Prostaglandin E2 suppresses CCL27 production through EP2 and EP3 receptors in human keratinocytes

The chemokine CCL27 attracts skin-homing T cells. CCL27 production by keratinocytes is enhanced in skin lesions from patients with atopic dermatitis or psoriasis vulgaris. It is suggested that prostaglandin E(2) (PGE(2)) regulates skin inflammation. We examined the in vitro effects of PGE(2) on CCL27 production in human keratinocytes. Keratinocytes were incubated with TNF-alpha in the presence or absence of PGE(2) . CCL27 secretion and mRNA level were analyzed by means of ELISA and RT-PCR, respectively. Nuclear factor kappaB (NF-kappaB)-dependent transcriptional activity was analyzed by using luciferase assays. TNF-alpha increased CCL27 secretion and mRNA levels in parallel to NF-kappaB activity in keratinocytes. NF-kappaB p50 or p65 antisense oligonucleotides suppressed TNF-alpha-induced CCL27 production, indicating the requirement of NF-kappaB for CCL27 production. PGE(2) , EP2, or EP3 agonists reduced TNF-alpha-induced CCL27 secretion and mRNA levels in parallel to NF-kappaB activity and CCL2, CCL5, CXCL8, and CXCL10 mRNA levels.
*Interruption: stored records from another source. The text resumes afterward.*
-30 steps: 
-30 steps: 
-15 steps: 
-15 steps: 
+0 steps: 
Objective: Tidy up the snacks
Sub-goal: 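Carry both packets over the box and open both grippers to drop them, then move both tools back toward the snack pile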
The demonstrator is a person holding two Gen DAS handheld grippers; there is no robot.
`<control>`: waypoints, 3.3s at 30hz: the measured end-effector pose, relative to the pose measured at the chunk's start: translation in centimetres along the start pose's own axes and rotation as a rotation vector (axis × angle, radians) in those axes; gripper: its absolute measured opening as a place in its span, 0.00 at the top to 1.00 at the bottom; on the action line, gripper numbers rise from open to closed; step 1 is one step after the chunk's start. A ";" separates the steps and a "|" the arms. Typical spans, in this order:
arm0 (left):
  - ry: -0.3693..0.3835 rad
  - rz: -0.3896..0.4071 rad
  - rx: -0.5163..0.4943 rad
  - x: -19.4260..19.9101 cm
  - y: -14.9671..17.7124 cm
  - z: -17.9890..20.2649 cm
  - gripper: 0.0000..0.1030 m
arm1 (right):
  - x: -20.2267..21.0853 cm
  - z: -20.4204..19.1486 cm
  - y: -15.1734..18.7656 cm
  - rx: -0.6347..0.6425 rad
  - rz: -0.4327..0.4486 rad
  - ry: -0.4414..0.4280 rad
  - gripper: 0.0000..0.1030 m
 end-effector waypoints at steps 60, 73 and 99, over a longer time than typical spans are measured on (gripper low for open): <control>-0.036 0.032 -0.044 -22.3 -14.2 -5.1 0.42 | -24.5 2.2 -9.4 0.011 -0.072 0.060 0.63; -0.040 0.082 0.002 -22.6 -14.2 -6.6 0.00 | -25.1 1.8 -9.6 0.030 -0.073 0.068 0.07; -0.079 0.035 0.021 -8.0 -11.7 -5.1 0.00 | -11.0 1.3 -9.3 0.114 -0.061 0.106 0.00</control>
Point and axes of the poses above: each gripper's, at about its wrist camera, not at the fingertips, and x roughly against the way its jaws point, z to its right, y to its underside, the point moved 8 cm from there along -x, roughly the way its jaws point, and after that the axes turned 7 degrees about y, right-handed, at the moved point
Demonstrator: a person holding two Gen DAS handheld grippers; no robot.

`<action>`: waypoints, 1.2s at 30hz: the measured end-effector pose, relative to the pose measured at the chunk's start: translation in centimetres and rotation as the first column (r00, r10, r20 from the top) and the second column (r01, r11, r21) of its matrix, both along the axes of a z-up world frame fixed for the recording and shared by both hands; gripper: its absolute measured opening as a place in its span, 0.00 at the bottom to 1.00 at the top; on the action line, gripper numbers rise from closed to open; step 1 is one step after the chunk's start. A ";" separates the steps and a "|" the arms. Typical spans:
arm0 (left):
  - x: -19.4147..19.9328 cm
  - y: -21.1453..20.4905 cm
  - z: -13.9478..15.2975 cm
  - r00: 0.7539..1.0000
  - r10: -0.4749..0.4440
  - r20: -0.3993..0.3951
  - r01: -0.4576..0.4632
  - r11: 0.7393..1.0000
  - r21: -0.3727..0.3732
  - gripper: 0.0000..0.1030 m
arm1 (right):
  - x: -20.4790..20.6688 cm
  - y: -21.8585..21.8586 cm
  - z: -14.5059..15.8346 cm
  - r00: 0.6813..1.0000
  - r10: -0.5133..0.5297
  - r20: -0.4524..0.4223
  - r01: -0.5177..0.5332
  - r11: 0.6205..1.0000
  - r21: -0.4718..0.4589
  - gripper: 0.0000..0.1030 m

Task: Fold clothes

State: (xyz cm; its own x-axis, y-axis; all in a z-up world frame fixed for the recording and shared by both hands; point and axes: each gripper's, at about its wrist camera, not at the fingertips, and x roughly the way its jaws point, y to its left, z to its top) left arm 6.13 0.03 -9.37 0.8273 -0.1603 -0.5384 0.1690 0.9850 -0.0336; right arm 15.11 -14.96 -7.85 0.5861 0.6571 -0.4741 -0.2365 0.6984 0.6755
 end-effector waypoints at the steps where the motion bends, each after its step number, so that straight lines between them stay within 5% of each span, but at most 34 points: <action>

Either EP3-specific or dual EP1-EP2 antagonist partially blocked the inhibitory effects of PGE(2) on CCL27 production and NF-kappaB activity, and the addition of both completely abrogated the inhibition, whereas EP1 or EP4 antagonists were ineffective. Intracellular Ca(2+) chelator BAPTA/AM or cyclic adenosine monophosphate (cAMP)-dependent protein kinase inhibitor H-89 partially blocked the inhibitory effects of PGE(2) on CCL27 production and NF-kappaB activity, and the addition of both completely abrogated the inhibition. PGE(2) or EP3 agonist increased intracellular Ca(2+) concentrations. PGE(2) or EP2 agonist increased intracellular cAMP concentrations. PGE(2) might suppress CCL27 production by inhibiting NF-kappaB activity through EP2-mediated cAMP and EP3-mediated Ca(2+) signals. PGE 2 might terminate T cell-mediated skin inflammation by inhibiting CCL27 production.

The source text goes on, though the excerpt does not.